Dök içini satırlara kalanlar benim olsun..
Kandırıldığını bilen biri buna ses çıkarmıyorsa, kandıran kişi sonunu rahatça hazırlasın diyedir. Kendi sonunu hazırlaman içindi bunca suskunluğum. Daha ilk yalanında anlamıştım ama.. Ama aşkta söylenen yalanlara akıl inanmasada kalp aldanmak istiyor daima. Sonra bir itiraf bekliyor insan, bir özür içten içe. Bir elinde küsmeler saklıyor sevdiğine.. Öbür elinde barış. Belki birazda gözyaşı, sitem, bağırış, çağırş.. Ama affetmeye hep hazır, hep hazır..Senden beklediğim dürüstlüğü bana hiç göstermedin. Hatta kendi gözümdeki değerimi daha fazla düşürdün. Nasıl mı.?
Karşındaki sana kanıyormuş gibi yaptıkca süslü yalanlarına daha özensiz olanlarını ekledin. İnsan, kandırdığı insanın değerini, söylediği yalanların ucuzluğuyla bile düşürebiliyormuş, anladım. Keşke beni bu kadar basite almasaydın.Hayat bu. Ama ucuz yalanların bedeli pahalıya mâl olurmuş Sevgilim. Seni adam sanmakla ben en çok aşka ayıp etmişim. Söylediğin yalanlar belki benim belimi büker ama bilki en çok ama en çok seni lekeler. Sonunda kirletilmiş bir ilişkiyi bir tek ayrılık temizler..

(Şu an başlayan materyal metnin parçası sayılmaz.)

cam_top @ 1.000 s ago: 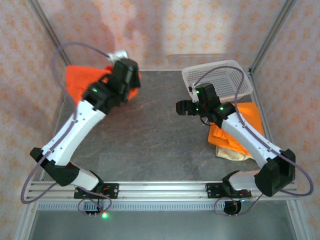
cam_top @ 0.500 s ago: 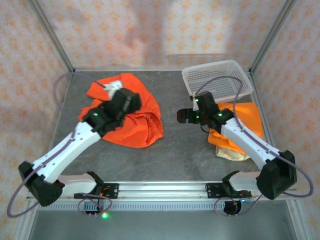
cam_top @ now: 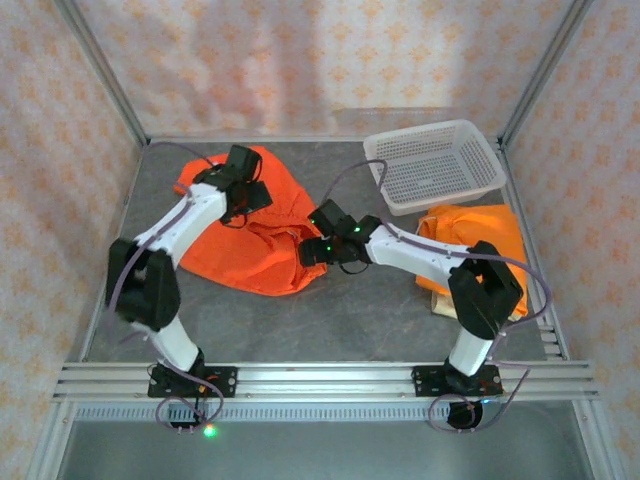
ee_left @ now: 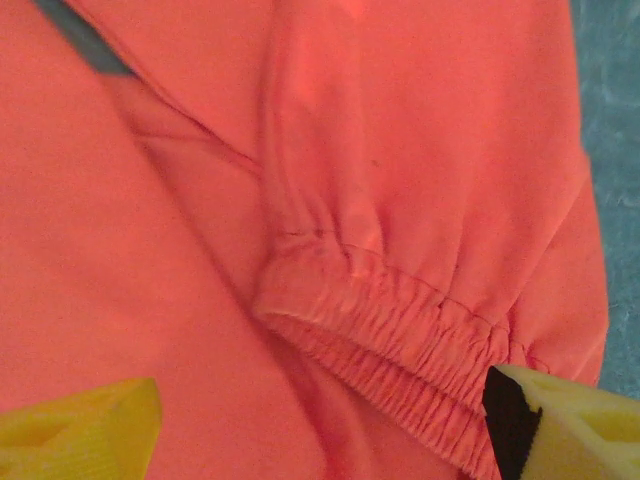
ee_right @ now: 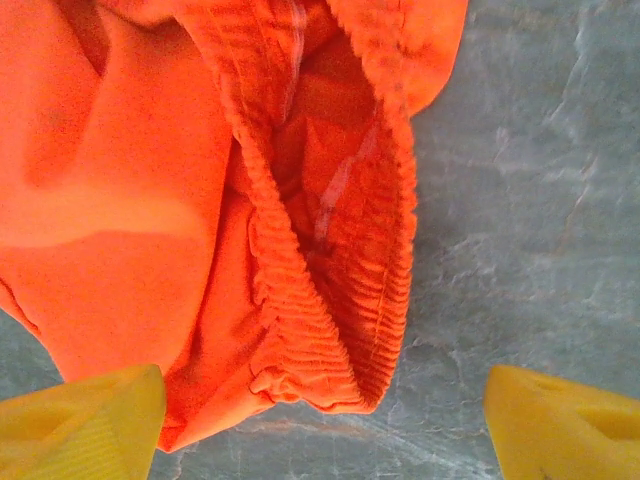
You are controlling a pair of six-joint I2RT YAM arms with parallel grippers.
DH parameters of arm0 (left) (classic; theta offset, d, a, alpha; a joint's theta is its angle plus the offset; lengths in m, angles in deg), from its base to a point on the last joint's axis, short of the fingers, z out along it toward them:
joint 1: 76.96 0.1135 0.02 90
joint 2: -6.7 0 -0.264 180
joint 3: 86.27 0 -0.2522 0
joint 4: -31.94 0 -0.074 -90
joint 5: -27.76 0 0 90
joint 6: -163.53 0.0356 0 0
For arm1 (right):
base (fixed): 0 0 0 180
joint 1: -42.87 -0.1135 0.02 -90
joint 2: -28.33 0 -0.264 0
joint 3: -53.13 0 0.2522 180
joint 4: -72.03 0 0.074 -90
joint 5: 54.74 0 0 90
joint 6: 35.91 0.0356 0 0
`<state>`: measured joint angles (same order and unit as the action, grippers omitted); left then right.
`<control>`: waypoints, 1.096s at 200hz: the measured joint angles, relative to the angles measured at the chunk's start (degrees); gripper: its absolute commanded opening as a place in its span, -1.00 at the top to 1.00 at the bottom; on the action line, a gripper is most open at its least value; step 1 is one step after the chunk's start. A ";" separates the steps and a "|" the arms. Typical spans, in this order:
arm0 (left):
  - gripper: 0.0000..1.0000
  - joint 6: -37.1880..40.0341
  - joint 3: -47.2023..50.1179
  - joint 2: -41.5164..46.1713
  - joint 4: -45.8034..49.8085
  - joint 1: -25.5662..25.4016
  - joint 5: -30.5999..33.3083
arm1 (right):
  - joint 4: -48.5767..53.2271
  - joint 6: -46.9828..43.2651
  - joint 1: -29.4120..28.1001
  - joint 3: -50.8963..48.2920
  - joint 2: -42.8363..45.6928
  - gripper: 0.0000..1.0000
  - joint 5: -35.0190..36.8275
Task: Fold and stack the shorts
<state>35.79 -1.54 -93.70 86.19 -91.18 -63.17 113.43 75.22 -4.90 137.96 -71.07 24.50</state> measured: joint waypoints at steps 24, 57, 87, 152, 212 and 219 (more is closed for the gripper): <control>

Aşık olmaya karar verilmez. Hatta aşk;kararını yolda vereceğin bir kararsızlık adımıdır. Aşkı, yaşanmış duygular başlatsada asıl yürüten yaşanmasını umduğumuz içinde mutluluk besleyen duygulardır. Aşk, bilinen duygulardan yola çıkarak, bilinmeyen duygulara kavuşma isteğidir. Çünkü her insan karşısındaki kişi için bildiğinden daha güzel şeyler yaşatma potansiyeline sahip olabilir. O bilinmezliğe aşk bilinciyle yürümeye aşk diyoruz. Ama aşkta söylenen her yalan, bilinmezliğe doğru yürünen o yolda kandırılanı yalnızlaştırır. Bir süre sonra bakarsınız ki o yolda yapayalnız yürüyorsun ama elinde bir el var. Diğeri kimde belli değil..
Daha kendi sorularına cevap bulamazken, kendini onun kalbine çengelli iğne gibi tutturulmuş bir soru işareti olarak bulursun. "Peki ben sende neyim.?" sorusudur bu. Zordur bu soruyla yaşamak. Kendi soruna her gün farklı cevaplar bulup, o cevapların yarattığı yeni sorular doğurmak.. Susarsın önce; bu bir söylemdir. Yazarsın sonra; bu da bir tür sessizliktir. Çünkü bazı sözler susmak için yazılır, bazı suskunluklar ise konuşan bir dildir. Yalancılar bunu anlayamaz. Onlar konuşunca yalan söylemek için konuşur, susunca günahları anlaşılmasın diye susar. Ben yazmayı seçtim. Sana değil kendimedir cümlelerim. Bazı cümleler kötü kurulmuş olsa da gücünü yaşanmışlıklardan alır. Sende yaz. Dök içini satırlara kalanlar benin olsun...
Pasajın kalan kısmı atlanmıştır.